Sarasota Film Festival

Seeing The Best Films in Sarasota in 2015

Definitions and Explanations

Seeing means seeing a film in a motion picture theater, not on television. And by seeing I mean getting up close and personal. Seeing a tennis match means moving one’s head back and forth (or if you’re at the net, moving your head up and down) to actually be one with the action. Watching a tennis match should not be the same as watching a couple of people playing Pong on their Atari. A film should be watched in the same way as the tennis match: be in the scene with the actors (just don’t talk to them even if they seem to be talking to you). Yes, some people get something akin to motion sickness if they get too close to the screen. Sorry ‘bout that. 

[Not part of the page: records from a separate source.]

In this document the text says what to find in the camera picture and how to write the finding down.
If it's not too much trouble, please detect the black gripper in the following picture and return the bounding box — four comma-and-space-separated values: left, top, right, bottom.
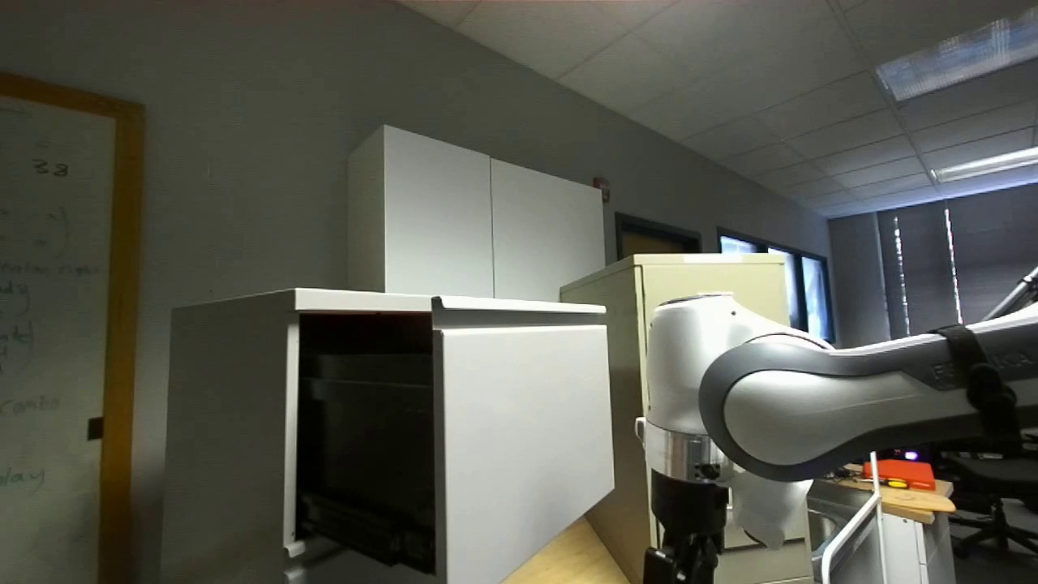
643, 471, 728, 584

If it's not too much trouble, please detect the white drawer with dark interior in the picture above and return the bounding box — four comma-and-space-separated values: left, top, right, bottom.
292, 291, 619, 584

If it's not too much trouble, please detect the white drawer cabinet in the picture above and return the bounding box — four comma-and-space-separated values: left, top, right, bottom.
159, 287, 609, 584

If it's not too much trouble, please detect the beige metal filing cabinet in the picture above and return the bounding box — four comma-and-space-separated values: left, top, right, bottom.
556, 251, 795, 584

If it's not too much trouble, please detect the orange red box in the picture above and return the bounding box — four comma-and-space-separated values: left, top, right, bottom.
871, 457, 937, 492

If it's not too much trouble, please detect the light wooden table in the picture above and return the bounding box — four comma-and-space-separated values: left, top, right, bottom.
827, 471, 960, 528

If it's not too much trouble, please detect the dark framed side window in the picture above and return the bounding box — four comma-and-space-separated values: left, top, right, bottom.
712, 229, 838, 345

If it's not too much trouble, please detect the black office chair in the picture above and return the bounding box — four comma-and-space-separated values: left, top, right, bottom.
939, 447, 1038, 558

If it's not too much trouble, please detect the dark window with blinds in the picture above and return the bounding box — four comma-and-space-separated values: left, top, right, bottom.
827, 183, 1038, 349

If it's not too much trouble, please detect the narrow ceiling light strip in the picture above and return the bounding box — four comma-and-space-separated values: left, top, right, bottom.
927, 143, 1038, 184

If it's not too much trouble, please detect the large ceiling light panel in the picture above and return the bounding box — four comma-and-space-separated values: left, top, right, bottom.
871, 8, 1038, 105

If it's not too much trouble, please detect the white cable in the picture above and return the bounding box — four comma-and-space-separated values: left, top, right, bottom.
812, 452, 885, 584

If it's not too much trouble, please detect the dark door frame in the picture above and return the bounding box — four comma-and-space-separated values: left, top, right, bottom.
613, 210, 708, 266

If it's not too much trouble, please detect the black strap on arm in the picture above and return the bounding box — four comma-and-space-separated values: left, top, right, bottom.
937, 321, 1025, 447

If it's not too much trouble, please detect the white wall cabinet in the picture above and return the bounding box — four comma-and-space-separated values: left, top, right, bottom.
342, 124, 609, 301

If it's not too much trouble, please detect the whiteboard with wooden frame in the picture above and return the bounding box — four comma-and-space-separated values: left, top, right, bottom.
0, 72, 149, 584

Or course this viewpoint was formulated back when there were 16 inch TVs. Now with 40″ – 50″ – 60″ and up sets you can immerse yourself fairly easily in your own home – but still not the same.

The Best means what I like. Compared to what I like, what you like is dross. Unless, of course, what you like is what I like. But then again, you probably like it for all the wrong reasons. Basically that seems to be the premise of many critics (film, ballet, opera, concert or craft beer). So I am not going to be a critic here in the critical sense of the word. I am simply going to write what I’ve seen and, if you like that sort of thing, you might be inclined to attend yourself. (Well, yes, of course, I will indicate how much I liked what was shown and if there was continuity, pleasure/pain in viewing, etc., but that will not be my main thrust).

Films means not just movies. But then again, it doesn’t have to mean Cinema either. Happy Feet 17 is a movie, Casablanca is a film and anything by Jean-Luc Goddard is cinema, whether it is any good or not. We don’t have to be pretentious here, but (spoiler alert) Fast and Furious 8 is not going to be playing at next year’s Sarasota Film Festival. Film is a series of half second scenes, strung together, that give something meaning – almost anything is (and this is, of course, where we get into subjectivity rather than objectivity) fair game. 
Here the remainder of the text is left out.